The head of an Aboriginal medical service in central western New South Wales says vaccine supplies need to be consistent to keep the community’s trust in services.
The city of Orange, which is located about 260km west of Sydney and has an Indigenous population of approximately 6.3 per cent, reported another three cases of COVID-19 overnight, taking the number of active cases in the Local Government Area to 16.
The Orange Aboriginal Medical Service say they need at least 6,100 doses over a three-month period to provide clients with the two doses needed for protection.
CEO, Jamie Newman has been pleading for more vaccines for weeks, long before the Delta variant hit Orange.
He says they are allocated 240 doses per fortnight, but according to their calculations, they need another 900.
Alongside the shortage of vaccines, the number of doses that are delivered is inconsistent, which jeopardises their relationship with clients.

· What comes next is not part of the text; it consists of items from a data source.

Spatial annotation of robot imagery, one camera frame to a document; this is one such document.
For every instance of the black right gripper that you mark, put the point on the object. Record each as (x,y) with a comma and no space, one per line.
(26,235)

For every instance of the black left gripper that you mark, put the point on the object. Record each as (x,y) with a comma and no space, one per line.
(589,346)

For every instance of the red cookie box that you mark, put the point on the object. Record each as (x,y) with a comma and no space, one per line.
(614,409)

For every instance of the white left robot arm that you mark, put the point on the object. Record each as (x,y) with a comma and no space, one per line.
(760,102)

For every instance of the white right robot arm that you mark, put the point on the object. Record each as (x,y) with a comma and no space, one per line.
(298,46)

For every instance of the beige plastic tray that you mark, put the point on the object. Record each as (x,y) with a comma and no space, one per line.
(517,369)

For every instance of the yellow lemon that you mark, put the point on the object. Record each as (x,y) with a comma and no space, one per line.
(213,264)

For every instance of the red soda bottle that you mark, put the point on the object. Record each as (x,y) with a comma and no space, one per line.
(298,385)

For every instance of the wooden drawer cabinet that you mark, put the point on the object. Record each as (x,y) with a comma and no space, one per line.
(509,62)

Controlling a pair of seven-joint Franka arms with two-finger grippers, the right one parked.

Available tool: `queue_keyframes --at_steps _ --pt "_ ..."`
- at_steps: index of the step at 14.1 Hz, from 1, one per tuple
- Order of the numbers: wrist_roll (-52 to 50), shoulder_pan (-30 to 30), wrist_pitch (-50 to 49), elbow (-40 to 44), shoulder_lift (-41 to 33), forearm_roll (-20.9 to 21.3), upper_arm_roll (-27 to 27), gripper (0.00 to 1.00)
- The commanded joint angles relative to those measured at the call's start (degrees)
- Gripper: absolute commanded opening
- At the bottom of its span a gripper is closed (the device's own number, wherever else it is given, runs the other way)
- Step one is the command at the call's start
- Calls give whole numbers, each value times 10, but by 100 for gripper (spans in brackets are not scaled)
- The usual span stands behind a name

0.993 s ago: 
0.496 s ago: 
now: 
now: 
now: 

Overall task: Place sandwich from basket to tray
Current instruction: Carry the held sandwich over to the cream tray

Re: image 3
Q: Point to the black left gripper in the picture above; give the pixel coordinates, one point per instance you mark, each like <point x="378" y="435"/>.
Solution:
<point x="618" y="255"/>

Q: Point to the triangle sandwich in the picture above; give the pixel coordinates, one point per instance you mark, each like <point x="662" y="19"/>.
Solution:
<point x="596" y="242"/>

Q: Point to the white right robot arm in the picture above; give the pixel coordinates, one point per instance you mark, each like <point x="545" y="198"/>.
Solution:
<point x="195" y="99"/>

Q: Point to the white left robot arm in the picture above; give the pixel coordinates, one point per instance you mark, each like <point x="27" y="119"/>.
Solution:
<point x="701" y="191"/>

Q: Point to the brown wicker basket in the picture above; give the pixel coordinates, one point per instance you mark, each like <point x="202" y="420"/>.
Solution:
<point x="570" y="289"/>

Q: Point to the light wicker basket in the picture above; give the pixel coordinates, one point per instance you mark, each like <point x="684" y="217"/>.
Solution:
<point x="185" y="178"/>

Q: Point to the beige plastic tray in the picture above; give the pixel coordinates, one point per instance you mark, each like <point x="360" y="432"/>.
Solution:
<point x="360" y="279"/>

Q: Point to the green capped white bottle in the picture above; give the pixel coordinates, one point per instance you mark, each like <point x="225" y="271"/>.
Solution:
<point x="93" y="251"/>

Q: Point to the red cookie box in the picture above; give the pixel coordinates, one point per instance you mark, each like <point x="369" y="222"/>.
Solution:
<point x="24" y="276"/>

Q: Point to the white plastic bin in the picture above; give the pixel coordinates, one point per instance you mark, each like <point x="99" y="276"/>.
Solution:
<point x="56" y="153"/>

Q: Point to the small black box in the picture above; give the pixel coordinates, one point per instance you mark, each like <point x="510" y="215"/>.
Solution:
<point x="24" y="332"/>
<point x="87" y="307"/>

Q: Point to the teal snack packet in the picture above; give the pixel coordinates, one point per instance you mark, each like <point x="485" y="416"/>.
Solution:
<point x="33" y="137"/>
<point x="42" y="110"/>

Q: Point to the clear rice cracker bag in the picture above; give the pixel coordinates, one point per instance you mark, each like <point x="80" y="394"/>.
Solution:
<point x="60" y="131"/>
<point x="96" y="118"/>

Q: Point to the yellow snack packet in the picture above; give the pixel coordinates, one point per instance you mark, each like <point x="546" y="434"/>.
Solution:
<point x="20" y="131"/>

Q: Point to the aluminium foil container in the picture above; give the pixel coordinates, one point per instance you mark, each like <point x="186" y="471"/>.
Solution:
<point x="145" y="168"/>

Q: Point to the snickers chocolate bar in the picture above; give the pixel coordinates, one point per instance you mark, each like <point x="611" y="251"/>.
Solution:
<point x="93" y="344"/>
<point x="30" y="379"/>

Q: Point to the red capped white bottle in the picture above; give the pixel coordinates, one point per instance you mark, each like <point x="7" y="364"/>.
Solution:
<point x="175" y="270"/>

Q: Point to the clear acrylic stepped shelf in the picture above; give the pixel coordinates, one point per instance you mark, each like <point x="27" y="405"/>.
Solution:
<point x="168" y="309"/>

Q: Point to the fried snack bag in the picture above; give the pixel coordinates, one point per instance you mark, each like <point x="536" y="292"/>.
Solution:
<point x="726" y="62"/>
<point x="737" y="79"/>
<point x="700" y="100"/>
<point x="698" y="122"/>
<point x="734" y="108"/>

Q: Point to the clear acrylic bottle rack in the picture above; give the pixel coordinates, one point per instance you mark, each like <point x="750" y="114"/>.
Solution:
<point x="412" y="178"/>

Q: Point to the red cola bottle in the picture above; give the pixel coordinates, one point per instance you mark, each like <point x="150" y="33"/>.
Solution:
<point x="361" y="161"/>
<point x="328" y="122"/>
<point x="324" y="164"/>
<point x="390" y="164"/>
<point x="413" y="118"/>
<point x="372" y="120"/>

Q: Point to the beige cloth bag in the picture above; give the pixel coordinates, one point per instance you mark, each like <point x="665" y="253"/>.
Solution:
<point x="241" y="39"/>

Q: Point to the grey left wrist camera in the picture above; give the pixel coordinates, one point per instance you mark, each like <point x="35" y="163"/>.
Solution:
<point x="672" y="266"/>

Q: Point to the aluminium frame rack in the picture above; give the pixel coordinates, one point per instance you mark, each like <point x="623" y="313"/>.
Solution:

“We had overwhelming support for [vaccinations] but when we’re having 100 to 200 doses of vaccine delivered a fortnight, you can’t maintain connection with communities by offering something that’s not there,” he told ABC News.
“We have to be consistent, speaking the truth to our clients… saying in three weeks’ time we can give you your second dose.”
“If we don’t receive those vaccines we run the risk of disconnecting with our clients, and our community on taking the second dose.”